Freistetters Freibrief

Einstein allein

Florian Freistetter | aus HEUREKA 1/15 vom 08.04.2015

Vor einhundert Jahren vollendete Albert Einstein die Arbeit an seiner Allgemeinen Relativitätstheorie. Er fand einen neuen Weg, die Welt zu beschreiben. Die wissenschaftliche Revolution, die damals ihren Anfang genommen hat, dauert immer noch an. 18 Jahre nach dieser großen Leistung emigrierte Einstein in die USA, um dort eine Professur am Institute for Advanced Study (IAS) anzutreten. An dieser privaten Forschungseinrichtung in Princeton sollte er bis zu seinem Tod im Jahr 1955 bleiben.

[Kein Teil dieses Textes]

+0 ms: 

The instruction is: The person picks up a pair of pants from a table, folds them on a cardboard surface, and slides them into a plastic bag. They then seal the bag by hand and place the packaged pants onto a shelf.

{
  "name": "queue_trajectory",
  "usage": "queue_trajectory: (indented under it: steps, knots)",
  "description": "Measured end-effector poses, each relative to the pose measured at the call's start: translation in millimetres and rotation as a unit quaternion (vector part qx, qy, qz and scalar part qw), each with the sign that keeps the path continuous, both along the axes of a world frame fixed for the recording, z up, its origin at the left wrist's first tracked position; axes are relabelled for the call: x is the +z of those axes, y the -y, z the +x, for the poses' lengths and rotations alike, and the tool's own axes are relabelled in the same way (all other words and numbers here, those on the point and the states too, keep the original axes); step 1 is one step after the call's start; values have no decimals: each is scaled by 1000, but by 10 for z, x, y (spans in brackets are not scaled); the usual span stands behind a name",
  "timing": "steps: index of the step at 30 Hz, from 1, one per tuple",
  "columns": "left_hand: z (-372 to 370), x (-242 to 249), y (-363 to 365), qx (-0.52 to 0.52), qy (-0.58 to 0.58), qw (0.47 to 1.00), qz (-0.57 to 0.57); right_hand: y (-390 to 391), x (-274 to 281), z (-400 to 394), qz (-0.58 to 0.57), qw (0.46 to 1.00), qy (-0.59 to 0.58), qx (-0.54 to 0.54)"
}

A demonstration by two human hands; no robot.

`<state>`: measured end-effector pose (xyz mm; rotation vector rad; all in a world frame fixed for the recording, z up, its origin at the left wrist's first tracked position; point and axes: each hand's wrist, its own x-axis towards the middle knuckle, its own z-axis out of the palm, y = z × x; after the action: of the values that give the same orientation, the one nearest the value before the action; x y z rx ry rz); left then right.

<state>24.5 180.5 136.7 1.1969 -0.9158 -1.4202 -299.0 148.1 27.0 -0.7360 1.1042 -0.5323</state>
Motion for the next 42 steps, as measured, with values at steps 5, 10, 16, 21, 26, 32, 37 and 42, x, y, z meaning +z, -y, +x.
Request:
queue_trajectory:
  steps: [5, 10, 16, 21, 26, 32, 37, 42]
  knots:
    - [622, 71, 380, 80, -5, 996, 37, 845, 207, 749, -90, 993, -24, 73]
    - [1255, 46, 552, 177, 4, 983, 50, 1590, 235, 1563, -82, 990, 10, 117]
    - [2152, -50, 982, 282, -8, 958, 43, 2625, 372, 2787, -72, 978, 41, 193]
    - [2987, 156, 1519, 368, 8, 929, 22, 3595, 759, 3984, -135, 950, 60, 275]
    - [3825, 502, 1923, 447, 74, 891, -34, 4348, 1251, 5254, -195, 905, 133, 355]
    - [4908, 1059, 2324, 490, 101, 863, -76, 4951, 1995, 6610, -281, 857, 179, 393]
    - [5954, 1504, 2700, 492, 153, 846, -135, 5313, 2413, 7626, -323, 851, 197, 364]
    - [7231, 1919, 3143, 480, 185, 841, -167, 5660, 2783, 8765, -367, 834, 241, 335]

Das IAS wurde explizit als "Elfenbeinturm" für die besten Forscher gegründet, die weder Studierende betreuen noch Vorlesungen halten müssen.

Einstein verbrachte 22 Jahre am Institute for Advanced Study und versuchte seine Theorie der Gravitation mit der des Elektromagnetismus zu vereinen. Das gelang ihm nicht - und auch sonst keine wissenschaftlichen Ergebnisse, deren Bedeutung seinen früheren Resultaten gleich kamen.

So ging es auch den meisten anderen großen Wissenschaftern am IAS: Die Isolation in Princeton schien neuen Erkenntnissen nicht gut zu tun. Die Trennung des Instituts vom normalen Forschungs- und Hochschulbetrieb war für viele auch der Grund, einen Ruf an das IAS auszuschlagen. Nobelpreisträger Richard Feynman dazu: "Die armen Bastarde können nun in Ruhe herumsitzen und ganz für sich allein nachdenken. Und dann bekommen sie vielleicht für eine Zeitlang keine neuen Ideen. Ich denke, dass man sich in solch einer Situation leicht schuldig oder depressiv fühlen kann." Feynman war überzeugt, dass nur der Kontakt mit der Außenwelt und vor allem den Studierenden zu neuen Erkenntnissen führt: "Nichts passiert, weil es nicht genug echte Aktivitäten und Herausforderungen gibt. Es gibt keinen Kontakt mit den Forschern, die Experimente durchführen. Man muss nicht darüber nachdenken, wie man Fragen von Studierenden beantwortet."

Forschung darf nicht abgekoppelt vom Rest der Welt stattfinden. Sie braucht den Kontakt zur Öffentlichkeit, und die Wissenschafter müssen ihre Erkenntnisse an die nächste Generation weitergeben. Der Elfenbeinturm funktioniert nicht. Nicht einmal für Albert Einstein.